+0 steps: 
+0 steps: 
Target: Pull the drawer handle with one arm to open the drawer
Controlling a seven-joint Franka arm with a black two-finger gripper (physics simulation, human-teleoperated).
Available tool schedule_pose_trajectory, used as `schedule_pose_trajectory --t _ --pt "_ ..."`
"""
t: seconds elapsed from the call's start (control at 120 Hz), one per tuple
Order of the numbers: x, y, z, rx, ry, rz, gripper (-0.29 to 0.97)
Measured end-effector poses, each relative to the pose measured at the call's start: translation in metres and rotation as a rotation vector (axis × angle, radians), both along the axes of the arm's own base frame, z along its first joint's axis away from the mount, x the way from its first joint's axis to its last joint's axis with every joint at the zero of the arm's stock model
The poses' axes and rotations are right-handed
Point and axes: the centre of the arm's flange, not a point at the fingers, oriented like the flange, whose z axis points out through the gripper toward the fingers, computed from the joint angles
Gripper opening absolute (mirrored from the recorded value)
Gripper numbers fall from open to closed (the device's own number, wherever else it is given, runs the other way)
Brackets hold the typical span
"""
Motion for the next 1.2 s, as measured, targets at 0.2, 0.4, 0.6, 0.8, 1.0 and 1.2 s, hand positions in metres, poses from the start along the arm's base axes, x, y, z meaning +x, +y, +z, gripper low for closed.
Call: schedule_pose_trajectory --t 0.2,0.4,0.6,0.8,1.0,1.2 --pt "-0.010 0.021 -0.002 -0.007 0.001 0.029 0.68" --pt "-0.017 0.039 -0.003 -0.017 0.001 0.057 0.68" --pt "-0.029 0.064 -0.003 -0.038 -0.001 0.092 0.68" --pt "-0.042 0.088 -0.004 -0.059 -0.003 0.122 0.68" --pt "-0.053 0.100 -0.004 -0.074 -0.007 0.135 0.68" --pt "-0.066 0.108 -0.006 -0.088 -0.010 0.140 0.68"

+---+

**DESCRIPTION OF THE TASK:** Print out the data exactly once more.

**SOLVED EXERCISE:**
+0 steps: 
+0 steps: 
Target: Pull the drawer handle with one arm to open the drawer
Controlling a seven-joint Franka arm with a black two-finger gripper (physics simulation, human-teleoperated).
Available tool schedule_pose_trajectory, used as `schedule_pose_trajectory --t _ --pt "_ ..."`
"""
t: seconds elapsed from the call's start (control at 120 Hz), one per tuple
Order of the numbers: x, y, z, rx, ry, rz, gripper (-0.29 to 0.97)
Measured end-effector poses, each relative to the pose measured at the call's start: translation in metres and rotation as a rotation vector (axis × angle, radians), both along the axes of the arm's own base frame, z along its first joint's axis away from the mount, x the way from its first joint's axis to its last joint's axis with every joint at the zero of the arm's stock model
The poses' axes and rotations are right-handed
Point and axes: the centre of the arm's flange, not a point at the fingers, oriented like the flange, whose z axis points out through the gripper toward the fingers, computed from the joint angles
Gripper opening absolute (mirrored from the recorded value)
Gripper numbers fall from open to closed (the device's own number, wherever else it is given, runs the other way)
Brackets hold the typical span
"""
Motion for the next 1.2 s, as measured, targets at 0.2, 0.4, 0.6, 0.8, 1.0 and 1.2 s, hand positions in metres, poses from the start along the arm's base axes, x, y, z meaning +x, +y, +z, gripper low for closed.
Call: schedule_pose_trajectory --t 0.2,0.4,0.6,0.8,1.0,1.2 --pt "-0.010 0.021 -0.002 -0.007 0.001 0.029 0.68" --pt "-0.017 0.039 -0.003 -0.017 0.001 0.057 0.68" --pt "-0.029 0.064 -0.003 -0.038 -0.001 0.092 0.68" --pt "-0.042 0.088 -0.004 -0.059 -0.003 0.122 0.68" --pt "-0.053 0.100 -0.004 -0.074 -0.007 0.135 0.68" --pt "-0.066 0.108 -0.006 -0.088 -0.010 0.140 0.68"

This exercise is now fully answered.